What's the best Cheddar for Christmas this year? Introducing Pitchfork Cheddar

December 12, 2023 2 min read

What's the best Cheddar for Christmas this year? Introducing Pitchfork Cheddar
One of the 2 founder members, Todd Trethowan (right in the picture), cut his teeth on the retail counter at Neal’s Yard Dairy in the 1990s.

Set on restoring Caerphilly-making to his family farm in West Wales – a cheese whose legacy had all but died out at farmhouse level – he learnt the requisite sales skills, then set his sights on working with the one remaining traditional Caerphilly producer, Chris Duckett. Mission accomplished, he returned home to Llandewi Brefi, enlisted his brother Maughan’s willing services & there began over a decades’ worth of excellent artisan Caerphilly-making.

Fast forward to 2013 & the stability of cheese-grade local milk production began to judder.
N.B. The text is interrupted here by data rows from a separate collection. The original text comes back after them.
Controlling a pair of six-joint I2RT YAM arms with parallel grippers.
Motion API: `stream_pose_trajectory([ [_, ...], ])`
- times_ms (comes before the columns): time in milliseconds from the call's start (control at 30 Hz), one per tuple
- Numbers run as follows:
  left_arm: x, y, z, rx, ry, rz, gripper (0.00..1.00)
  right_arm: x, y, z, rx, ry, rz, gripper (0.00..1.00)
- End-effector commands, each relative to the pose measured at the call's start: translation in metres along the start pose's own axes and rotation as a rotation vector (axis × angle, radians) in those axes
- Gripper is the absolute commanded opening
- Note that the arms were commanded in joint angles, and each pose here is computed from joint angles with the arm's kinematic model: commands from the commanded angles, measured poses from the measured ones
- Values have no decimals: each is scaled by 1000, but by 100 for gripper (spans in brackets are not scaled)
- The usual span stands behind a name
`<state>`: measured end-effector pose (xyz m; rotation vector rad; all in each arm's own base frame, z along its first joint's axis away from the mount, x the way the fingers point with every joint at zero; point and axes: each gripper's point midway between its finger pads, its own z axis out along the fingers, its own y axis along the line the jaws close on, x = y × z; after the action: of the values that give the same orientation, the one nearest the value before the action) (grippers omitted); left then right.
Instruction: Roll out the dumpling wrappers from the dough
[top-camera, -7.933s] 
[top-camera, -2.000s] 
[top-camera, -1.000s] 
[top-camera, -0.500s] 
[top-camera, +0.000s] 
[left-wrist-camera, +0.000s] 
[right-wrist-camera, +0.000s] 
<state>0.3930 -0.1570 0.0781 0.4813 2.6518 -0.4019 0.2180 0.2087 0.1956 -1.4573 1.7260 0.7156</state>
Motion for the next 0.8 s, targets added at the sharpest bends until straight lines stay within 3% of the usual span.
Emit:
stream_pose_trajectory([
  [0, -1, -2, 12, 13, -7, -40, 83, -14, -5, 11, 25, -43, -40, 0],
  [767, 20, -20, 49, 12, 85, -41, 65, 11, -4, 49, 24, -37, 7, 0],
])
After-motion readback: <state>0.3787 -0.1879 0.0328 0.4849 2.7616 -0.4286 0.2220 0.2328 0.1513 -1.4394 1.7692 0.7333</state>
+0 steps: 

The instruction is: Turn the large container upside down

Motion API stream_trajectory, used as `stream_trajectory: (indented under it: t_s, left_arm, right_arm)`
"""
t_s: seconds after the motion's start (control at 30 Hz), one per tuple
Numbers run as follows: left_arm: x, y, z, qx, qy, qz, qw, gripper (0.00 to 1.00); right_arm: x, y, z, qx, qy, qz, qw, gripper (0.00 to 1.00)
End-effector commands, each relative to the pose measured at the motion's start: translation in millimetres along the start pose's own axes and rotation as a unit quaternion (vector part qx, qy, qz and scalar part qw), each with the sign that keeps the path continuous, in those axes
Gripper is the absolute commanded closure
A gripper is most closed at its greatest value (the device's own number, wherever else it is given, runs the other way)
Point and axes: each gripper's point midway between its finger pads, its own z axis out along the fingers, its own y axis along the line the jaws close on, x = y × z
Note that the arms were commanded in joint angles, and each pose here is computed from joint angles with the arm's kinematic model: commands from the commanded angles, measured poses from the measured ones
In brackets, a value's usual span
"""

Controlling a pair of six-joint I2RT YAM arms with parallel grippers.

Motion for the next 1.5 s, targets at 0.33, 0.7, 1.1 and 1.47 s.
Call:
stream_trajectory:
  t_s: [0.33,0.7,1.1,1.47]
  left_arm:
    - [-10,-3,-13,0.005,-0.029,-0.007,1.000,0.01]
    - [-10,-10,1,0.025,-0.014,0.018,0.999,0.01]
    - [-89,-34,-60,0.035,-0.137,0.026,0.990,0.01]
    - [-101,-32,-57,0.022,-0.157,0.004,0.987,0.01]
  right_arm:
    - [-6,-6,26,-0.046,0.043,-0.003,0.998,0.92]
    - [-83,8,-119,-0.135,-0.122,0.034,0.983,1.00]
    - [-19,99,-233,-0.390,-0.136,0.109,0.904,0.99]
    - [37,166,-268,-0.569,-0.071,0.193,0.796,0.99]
After 7 supplier changes in a year & many qualitative difficulties to overcome, the brothers decided to take their skills in search of a long term partnership that would warrant their aspirations & ambitions. They looked across the Severn Estuary to Somerset, the home of Cheddar – an area with a long-associated history with Caerphilly.

Short term, flexible aging profiles for Caerphilly made it an excellent foil to the often long term, more regimented age profiles of Cheddar. & the two were historically often made at the same dairies to balance the farm books across the financial year.


Todd & Maughan found 4 potential avenues of milk supply & ran simple but revelatory tests on each – the taste of each farm’s milk, its microbial safety & diversity, ‘the yoghurt test’ which involves allowing the milk to sour of its own accord to see its flavour quality in yoghurt form. & lastly, they took a sufficient amount of milk back to Wales from each place to run test batches of cheese. Puxton came first for milk, but also for insight into the intentions of their project & the dynamism & commitment to accomplish it. After 3 years of pure Caerphilly production, the regional call of Nature prevailed & they began making Cheddar.

Now, 5 years in, they have a burgeoning production of both recipes at the best possible quality. Puxton Farm have 100 milking Holstein cows & 20 milking Jerseys. Using 900,000 of the million litres per year produced at Puxton, the Trod & Maughan are clearly the biggest client of the farm. 45 tonnes of Pitchfork are made per year & 40 tonnes of Gorwydd Caerphilly.

Whilst a figure to be infinitely proud of, it still sets their Cheddar production at a 1/4tr that of Jamie Montgomerys & 1/6th that of Lincolnshire Poacher so they remain a comparatively small scale operation, even in the artisan Cheddar making world.

As with the best of the traditional Cheddar makers, they work with pint starters & rotate a series of 3 different cocktails across their makes each week. Crucially, they work to a 5-6 hour curd acidification recipe which emulates production advocated in the 1920s writings of Dairy Microbiologist Dora Saker, who recorded some of the last pre-industrial Cheddar recipe formats, to phenomenal effect. Their cheeses are traditionally cloth bound & intended to age to around 18 months. 

We think their cheese is the epitome of classic Cheddar excellence & we can’t wait for you to taste it with us & give it a home on your ultimate Christmas cheeseboard.